* _Your goal_
Look through the records below and copy each line that includes the word "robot".

* _Data for this exercise_
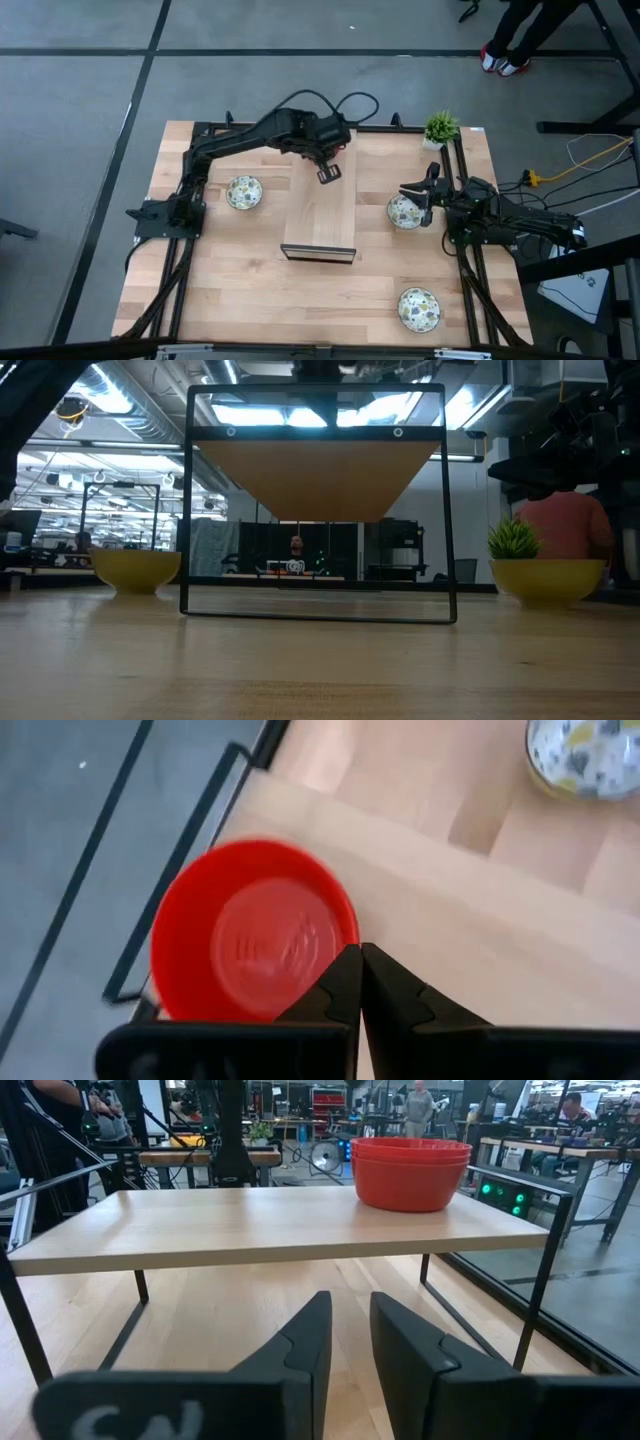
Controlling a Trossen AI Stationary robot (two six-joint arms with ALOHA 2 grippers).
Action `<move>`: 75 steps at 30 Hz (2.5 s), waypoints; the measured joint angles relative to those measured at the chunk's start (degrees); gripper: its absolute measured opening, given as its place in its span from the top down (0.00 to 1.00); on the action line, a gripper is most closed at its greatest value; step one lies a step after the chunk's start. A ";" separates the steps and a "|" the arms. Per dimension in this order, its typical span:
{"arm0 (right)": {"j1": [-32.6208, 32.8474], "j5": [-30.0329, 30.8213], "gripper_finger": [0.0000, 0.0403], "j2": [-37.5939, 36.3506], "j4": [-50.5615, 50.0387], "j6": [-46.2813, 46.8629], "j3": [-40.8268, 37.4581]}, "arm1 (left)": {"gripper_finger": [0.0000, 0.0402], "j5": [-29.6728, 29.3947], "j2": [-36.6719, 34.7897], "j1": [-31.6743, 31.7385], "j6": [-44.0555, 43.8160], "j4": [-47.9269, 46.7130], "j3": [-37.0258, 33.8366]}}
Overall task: Pick & Place Mini bowls
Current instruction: Put the left white bowl on the shelf
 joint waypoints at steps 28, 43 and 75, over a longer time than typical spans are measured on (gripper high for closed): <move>-0.02 -0.48 0.81 0.00 0.00 0.00 0.00 | 0.99 14.45 -3.46 -28.19 -5.72 -11.71 -0.10; -0.01 -0.48 0.81 0.00 0.00 0.00 0.00 | 0.99 14.53 -5.83 -38.30 -15.69 -11.71 -11.66; 0.00 -0.48 0.81 0.00 -0.01 0.00 0.00 | 0.94 -2.61 -42.38 -34.35 -32.58 -11.66 -66.43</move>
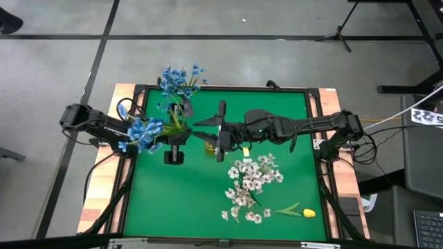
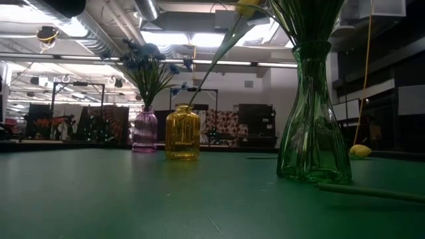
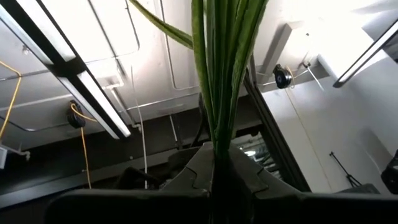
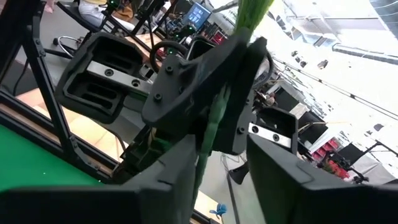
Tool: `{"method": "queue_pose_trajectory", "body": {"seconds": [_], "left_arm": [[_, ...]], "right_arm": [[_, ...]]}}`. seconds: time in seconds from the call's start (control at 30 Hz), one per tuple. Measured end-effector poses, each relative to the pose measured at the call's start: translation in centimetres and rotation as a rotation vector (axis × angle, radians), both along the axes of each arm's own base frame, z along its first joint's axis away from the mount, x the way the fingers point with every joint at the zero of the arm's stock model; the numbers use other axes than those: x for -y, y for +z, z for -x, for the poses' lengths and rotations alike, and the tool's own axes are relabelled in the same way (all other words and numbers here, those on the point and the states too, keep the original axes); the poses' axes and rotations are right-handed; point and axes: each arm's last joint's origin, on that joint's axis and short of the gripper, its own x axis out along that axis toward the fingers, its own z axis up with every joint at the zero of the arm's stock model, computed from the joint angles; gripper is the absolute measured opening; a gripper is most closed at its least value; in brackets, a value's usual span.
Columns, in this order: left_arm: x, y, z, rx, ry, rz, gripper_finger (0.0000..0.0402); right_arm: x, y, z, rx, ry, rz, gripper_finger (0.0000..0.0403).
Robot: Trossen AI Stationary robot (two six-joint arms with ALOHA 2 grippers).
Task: Sort flowers into vase by color
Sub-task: Put the blue flowers into the purple vase
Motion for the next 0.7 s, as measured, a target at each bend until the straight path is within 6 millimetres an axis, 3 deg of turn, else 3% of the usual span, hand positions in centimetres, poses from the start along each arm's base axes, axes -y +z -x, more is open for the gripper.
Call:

* _Worked solution_
Controlling a Trossen AI Stationary robot (two six-joint arms with ALOHA 2 grippers).
Robot: Trossen AI Stationary robot (two six-joint arms with ALOHA 2 grippers).

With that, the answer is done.